Stell dir vor, du fährst jeden Tag über eine Straße, die eigentlich gefährlich ist. Genau das ist in der ungarischen Stadt Szombathely passiert. Dort wurde Schotter aus österreichischen Steinbrüchen verbaut, der mit Asbest verseucht war. Auf 22 Straßen mit insgesamt zwölf Kilometern Länge liegt dieser belastete Schotter. Die ungarische Regierung hat jetzt angeordnet, das Material zu entfernen – abgedeckt, damit keine Fasern in die Luft gelangen. Rund 84.000 Tonnen müssen laut Berechnungen abtransportiert werden. Allein im betroffenen Stadtteil Oladi-Plató leben etwa 1.500 Menschen, und insgesamt sollen mehr als 250 Gemeinden in Ungarn betroffen sein.
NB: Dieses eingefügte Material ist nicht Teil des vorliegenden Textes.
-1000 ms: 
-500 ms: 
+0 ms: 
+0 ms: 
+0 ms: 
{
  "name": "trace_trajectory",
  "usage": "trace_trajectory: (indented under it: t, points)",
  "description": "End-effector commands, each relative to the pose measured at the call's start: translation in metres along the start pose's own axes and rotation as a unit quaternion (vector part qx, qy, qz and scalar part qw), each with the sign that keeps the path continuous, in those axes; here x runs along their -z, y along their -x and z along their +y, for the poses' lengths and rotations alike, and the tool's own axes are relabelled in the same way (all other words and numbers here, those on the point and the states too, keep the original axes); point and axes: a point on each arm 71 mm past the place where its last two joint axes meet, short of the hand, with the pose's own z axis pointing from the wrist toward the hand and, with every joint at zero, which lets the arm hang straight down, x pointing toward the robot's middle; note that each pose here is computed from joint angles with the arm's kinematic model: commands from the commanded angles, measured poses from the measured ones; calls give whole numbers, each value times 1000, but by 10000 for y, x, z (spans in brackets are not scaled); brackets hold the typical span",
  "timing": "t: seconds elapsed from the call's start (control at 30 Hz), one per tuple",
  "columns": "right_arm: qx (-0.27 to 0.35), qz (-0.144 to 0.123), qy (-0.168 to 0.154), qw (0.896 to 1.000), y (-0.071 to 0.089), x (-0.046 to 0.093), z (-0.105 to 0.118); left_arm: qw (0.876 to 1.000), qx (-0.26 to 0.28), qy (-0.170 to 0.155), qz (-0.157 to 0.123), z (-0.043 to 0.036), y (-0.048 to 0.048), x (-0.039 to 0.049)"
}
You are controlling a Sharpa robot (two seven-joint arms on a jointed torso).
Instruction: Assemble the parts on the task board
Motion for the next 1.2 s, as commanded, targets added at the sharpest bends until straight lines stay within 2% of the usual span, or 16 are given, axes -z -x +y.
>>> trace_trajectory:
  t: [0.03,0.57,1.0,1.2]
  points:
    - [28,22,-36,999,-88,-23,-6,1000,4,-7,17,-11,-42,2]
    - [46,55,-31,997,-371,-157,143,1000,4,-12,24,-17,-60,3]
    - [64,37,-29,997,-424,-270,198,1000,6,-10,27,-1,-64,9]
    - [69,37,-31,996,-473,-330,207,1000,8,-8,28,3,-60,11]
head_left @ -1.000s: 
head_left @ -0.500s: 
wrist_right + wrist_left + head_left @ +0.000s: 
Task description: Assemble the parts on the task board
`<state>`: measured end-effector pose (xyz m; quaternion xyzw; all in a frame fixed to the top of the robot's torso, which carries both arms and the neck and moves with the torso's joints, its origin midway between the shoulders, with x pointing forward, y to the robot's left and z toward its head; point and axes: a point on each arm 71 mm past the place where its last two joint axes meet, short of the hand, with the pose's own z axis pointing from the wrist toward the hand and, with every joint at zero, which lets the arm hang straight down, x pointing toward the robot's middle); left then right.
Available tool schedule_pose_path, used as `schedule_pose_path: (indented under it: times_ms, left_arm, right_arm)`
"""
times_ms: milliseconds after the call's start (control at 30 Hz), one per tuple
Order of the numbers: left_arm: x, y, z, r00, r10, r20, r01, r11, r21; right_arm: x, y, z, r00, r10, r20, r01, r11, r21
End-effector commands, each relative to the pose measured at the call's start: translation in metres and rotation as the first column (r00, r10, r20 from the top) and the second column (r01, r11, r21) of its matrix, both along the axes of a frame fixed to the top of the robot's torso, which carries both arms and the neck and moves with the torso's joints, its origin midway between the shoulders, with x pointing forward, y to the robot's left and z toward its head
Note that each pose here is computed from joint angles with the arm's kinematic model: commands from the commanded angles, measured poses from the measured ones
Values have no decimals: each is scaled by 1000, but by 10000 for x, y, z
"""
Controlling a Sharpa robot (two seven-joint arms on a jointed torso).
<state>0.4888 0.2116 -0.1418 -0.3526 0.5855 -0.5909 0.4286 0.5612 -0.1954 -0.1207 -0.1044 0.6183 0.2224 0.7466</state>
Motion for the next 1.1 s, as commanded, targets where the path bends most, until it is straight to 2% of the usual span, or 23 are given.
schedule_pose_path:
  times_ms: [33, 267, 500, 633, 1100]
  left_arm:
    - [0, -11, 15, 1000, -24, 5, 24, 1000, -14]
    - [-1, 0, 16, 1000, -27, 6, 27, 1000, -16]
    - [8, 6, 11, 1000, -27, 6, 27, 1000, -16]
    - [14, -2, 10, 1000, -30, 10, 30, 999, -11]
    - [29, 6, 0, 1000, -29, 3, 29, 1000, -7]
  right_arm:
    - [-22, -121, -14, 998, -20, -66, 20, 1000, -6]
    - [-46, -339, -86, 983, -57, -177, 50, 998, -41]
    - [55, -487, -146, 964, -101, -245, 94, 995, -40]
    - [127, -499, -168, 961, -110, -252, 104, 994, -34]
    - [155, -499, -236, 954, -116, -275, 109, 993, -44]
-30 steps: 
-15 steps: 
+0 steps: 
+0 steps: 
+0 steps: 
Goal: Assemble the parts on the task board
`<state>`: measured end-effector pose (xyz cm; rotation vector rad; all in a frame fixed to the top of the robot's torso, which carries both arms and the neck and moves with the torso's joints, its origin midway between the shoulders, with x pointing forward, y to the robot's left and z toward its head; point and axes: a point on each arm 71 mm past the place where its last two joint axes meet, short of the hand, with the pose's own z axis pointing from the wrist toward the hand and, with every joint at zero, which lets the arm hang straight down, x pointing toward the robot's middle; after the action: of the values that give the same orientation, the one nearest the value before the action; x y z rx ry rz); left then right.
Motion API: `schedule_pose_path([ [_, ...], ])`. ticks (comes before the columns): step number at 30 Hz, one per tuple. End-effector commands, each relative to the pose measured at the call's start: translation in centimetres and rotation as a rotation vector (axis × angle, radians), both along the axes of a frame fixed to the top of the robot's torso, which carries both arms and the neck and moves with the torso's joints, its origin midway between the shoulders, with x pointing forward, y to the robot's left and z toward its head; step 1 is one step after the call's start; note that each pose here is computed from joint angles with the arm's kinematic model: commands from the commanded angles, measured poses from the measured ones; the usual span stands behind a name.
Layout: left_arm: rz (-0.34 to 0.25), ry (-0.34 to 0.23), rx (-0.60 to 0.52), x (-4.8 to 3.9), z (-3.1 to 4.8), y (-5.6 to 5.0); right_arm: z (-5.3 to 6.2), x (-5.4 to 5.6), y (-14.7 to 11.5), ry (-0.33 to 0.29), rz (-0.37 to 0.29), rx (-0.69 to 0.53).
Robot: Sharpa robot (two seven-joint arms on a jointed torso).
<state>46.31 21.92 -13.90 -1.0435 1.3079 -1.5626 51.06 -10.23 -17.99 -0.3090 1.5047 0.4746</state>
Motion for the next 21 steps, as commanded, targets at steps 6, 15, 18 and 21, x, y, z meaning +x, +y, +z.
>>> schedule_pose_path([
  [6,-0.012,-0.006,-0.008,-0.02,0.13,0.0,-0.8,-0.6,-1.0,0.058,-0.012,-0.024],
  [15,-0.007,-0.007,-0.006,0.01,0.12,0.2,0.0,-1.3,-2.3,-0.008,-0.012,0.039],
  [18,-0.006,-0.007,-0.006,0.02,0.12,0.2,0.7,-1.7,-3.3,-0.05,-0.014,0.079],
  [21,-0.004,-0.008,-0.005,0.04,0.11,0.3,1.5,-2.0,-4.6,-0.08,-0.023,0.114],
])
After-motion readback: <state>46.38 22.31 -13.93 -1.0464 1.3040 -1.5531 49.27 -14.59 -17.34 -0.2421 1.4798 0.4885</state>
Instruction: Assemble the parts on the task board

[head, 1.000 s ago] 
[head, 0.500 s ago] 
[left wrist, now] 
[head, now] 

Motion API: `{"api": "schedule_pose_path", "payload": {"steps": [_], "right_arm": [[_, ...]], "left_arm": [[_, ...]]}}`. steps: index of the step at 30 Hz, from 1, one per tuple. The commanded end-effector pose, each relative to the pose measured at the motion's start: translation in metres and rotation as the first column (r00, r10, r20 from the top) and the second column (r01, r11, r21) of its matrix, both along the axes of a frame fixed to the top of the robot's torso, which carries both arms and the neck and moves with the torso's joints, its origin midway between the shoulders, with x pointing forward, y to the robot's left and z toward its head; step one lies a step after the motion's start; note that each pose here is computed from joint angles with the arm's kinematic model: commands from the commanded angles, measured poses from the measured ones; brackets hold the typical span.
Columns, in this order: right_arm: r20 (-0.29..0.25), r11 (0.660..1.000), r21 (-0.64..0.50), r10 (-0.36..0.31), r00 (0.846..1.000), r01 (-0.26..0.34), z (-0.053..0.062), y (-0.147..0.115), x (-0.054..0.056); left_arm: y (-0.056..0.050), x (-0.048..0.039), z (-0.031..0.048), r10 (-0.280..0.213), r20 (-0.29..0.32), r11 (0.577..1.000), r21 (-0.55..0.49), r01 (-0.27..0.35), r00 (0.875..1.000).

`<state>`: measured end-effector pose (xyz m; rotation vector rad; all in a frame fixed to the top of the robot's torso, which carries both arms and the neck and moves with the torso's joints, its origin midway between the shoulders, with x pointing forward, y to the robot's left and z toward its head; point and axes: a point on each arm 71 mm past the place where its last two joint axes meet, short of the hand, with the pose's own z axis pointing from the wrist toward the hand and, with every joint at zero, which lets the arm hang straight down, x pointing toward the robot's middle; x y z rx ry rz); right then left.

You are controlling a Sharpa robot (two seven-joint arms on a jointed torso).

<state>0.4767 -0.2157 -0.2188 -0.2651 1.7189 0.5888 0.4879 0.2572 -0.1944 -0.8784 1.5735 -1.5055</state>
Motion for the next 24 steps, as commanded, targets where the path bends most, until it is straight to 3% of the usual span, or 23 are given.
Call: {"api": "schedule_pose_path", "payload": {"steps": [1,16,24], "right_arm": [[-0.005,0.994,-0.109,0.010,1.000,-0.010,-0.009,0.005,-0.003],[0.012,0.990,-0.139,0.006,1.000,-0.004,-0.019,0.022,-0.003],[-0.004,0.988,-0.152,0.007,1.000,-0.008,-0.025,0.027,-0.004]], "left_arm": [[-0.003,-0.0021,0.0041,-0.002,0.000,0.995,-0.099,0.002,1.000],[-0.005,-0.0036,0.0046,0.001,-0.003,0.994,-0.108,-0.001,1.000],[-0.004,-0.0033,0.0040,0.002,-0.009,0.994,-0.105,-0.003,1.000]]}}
Zum Glück passiert gerade eine Menge. Die Regierung dokumentiert jeden Arbeitsschritt und alle Kosten, damit später klar ist, wer zahlen muss. Premier Péter Magyar hat deutlich gemacht: Wer den Dreck verursacht hat, soll auch dafür aufkommen. Er hat deshalb ein neues Gespräch mit dem österreichischen Bundeskanzler Christian Stocker angekündigt. Die vier Steinbrüche im Burgenland, aus denen das Material stammt, wurden bereits im Jänner behördlich geschlossen. Ungarn trägt die Kosten zunächst selbst vor und will sie später zurückholen – ein klassisches Beispiel für das Verursacherprinzip.